(What you will do): Restate the listing below word for word, omitting any images.

(Given material):
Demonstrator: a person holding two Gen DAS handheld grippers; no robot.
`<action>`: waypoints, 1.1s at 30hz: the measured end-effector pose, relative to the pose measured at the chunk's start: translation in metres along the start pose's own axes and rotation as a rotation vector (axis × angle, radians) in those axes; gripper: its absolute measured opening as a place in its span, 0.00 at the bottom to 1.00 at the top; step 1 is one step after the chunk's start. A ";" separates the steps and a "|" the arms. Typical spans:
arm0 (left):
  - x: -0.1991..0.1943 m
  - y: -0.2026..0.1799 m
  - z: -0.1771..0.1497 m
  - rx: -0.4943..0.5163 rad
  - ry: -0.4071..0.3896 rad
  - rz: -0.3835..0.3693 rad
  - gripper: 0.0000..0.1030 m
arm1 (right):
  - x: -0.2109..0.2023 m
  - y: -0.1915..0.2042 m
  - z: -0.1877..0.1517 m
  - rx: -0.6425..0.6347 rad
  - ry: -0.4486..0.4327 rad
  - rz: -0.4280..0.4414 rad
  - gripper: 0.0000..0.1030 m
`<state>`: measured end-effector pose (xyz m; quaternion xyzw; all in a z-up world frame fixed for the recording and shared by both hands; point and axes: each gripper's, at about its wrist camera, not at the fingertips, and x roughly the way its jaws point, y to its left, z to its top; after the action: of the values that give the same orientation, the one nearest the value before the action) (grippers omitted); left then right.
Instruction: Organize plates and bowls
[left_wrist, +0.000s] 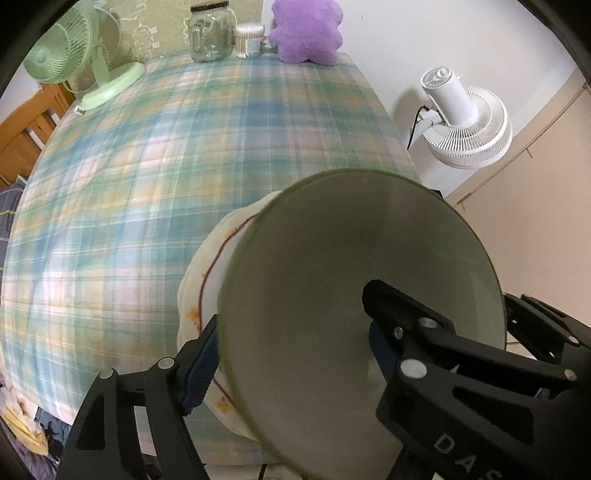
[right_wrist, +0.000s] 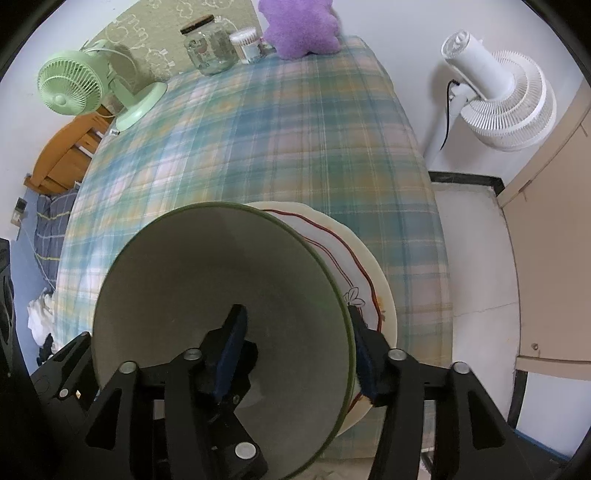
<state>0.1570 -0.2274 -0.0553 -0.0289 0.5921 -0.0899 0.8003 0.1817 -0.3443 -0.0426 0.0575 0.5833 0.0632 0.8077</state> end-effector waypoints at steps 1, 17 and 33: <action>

(Exercise result):
Demonstrator: a person holding two Gen DAS handheld grippers; no robot.
`<action>`: waypoints, 1.1s at 30hz: the measured end-effector pose, relative to the pose measured at the chunk's start: translation in metres along the start pose's own axes and rotation as a rotation vector (axis × angle, radians) in those axes; gripper: its absolute measured opening as a place in its span, 0.00 at the bottom to 1.00 at the top; step 1 is one step after the chunk's start. A ";" separates the steps and a "|" the arms. Typical spans:
arm0 (left):
  - x: -0.1991..0.1943 m
  - y: -0.2026..0.1799 m
  - z: -0.1771..0.1497 m
  - rx: -0.4943..0.5163 rad
  - ry: -0.4071..0.3896 rad
  - rz: -0.3835..0.3693 rad
  - gripper: 0.0000..0.1030 m
arm1 (right):
  - x: -0.2109..0.2023 m
  - y: -0.1915..0.2042 m
  - z: -0.1877..0.1517 m
  - rx: -0.6425..0.6347 rad
  - ry: -0.4486..0.4327 rad
  - rz: -0.4280..0.4414 rad
  - gripper: 0.0000..0.1030 m
`<state>`: measured end-effector pose (xyz m; quaternion xyzw; all in a z-up world frame fixed for the recording and shared by both hands; point and axes: each gripper's, at about its wrist camera, not at the fingertips, and x roughly the way its jaws point, y to its left, z to its top; after the action: of the values that give the same orientation, the one nearest the value before the action) (grippers omitted); left then right.
Instruction: Organize plates and bowls
[left_wrist, +0.000s] 
[right_wrist, +0.000s] 
<state>0.1570 -0.2274 -0.0553 -0.0289 0.5921 -0.0899 0.8003 0.1817 -0.3443 -0.0426 0.0575 0.5833 0.0632 0.8077</state> end-effector waypoints at steps 1, 17 and 33: <action>

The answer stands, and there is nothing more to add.